PrestoDB and Apache Hudi

    Apache Hudi is a fast growing data lake storage system that helps organizations build and manage petabyte-scale data lakes. Hudi brings stream style processing to batch-like big data by introducing primitives such as upserts, deletes and incremental queries. These features help surface faster, fresher data on a unified serving layer. Hudi tables can be stored on the Hadoop Distributed File System (HDFS) or cloud stores and integrates well with popular query engines such as Presto, Apache Hive, Apache Spark and Apache Impala. Given Hudi pioneered a new model that moved beyond just writing files to a more managed storage layer that interops with all major query engines, there were interesting learnings on how integration points evolved.

    In this blog we are going to discuss how the Presto-Hudi integration has evolved over time and also discuss upcoming file listing and query planning improvements to Presto-Hudi queries.

    Apache Hudi overview

    Apache Hudi (Hudi for short, here on) enables storing vast amounts of data on top of existing DFS compatible storage while also enabling stream processing in addition to typical batch-processing. This is made possible by providing two new primitives. Specifically,

    • Update/Delete Records: Hudi provides support for updating/deleting records, using fine grained file/record level indexes, while providing transactional guarantees for the write operation. Queries process the last such committed snapshot, to produce results.
    • Change Streams: Hudi also provides first-class support for obtaining an incremental stream of all the records that were updated/inserted/deleted in a given table, from a given point-in-time, and unlocks a new incremental-query category.

    The above diagram illustrates Hudi’s primitives.

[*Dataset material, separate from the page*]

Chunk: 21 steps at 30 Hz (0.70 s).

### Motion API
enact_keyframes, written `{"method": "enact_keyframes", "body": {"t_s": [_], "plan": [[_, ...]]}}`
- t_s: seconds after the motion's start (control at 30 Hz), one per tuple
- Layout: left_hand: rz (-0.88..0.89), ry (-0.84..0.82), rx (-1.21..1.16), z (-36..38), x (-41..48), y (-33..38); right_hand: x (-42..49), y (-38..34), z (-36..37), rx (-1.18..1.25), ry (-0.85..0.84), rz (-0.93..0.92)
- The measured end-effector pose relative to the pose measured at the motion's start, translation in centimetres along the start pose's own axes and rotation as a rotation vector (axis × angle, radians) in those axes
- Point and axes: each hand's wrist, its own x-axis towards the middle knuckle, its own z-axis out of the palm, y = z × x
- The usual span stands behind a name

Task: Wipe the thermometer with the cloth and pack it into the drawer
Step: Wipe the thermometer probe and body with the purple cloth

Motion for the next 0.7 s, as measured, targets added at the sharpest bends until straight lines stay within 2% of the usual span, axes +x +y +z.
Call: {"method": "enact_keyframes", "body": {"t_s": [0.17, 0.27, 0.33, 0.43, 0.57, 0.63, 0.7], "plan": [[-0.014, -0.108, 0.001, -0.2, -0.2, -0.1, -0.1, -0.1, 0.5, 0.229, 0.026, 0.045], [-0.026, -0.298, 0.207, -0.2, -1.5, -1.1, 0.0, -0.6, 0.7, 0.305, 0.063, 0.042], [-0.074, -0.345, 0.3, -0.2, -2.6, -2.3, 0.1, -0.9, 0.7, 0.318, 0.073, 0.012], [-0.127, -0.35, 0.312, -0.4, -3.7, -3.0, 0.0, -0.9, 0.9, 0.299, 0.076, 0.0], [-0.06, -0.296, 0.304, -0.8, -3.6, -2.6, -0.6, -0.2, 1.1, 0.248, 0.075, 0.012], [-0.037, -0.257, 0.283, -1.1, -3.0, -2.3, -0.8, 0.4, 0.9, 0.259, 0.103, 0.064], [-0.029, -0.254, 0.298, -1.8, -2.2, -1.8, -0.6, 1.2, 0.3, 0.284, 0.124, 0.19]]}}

    These primitives work closely hand-in-glove and unlock stream/incremental processing capabilities directly on top of DFS-abstractions. This is very similar to consuming events from a kafka-topic and then using a state-store to accumulate intermediate results incrementally. It has several architectural advantages.

    • Increased Efficiency: Ingesting data often needs to deal with updates (resulting from database-change-capture), deletions (due to data-privacy-regulations) and enforcing unique-key-constraints (to ensure data-quality of event streams/analytics). However, due to lack of standardized support for such functionality, data engineers often resort to big batch jobs that reprocess entire day’s events or reload the entire upstream database every run, leading to massive waste of computational-resources. Since Hudi supports record level updates, it brings an order of magnitude improvement to these operations, by only reprocessing changed records and rewriting only the part of the table that was updated/deleted, as opposed to rewriting entire table-partitions or even the entire table.
    • Faster ETL/Derived Pipelines: A ubiquitous next step, once the data has been ingested from external sources is to build derived data pipelines using Apache Spark/Apache Hive, or any other data processing framework, to ETL the ingested data for a variety of use-cases like data-warehousing, machine-learning-feature-extraction, or even just analytics. Typically, such processes again rely on batch-processing jobs, expressed in code or SQL, that process all input data in bulk and recompute all the output results. Such data pipelines can be sped up dramatically, by querying one or more input tables using an incremental-query instead of a regular snapshot-query, resulting in only processing the incremental changes from upstream tables, and then upsert or delete on the target derived table, as depicted in the first diagram.
    • Access to fresh data: It’s not everyday we will find that reduced resource usage also results in improved performance, since typically we add more resources (e.g memory) to improve performance metric (e.g query latency). By fundamentally shifting away from how datasets have been traditionally managed, for what may be the first time since the dawn of the big data era, Hudi realizes this rare combination. A sweet side-effect of incrementalizing batch-processing is that the pipelines also take a much smaller amount of time to run. This puts data into hands of organizations much more quickly than has been possible with data-lakes before.
    • Unified Storage: Building upon all the three benefits above, faster and lighter processing right on top of existing data-lakes mean lesser need for specialized storage or data-marts, simply for purposes of gaining access to near real-time data.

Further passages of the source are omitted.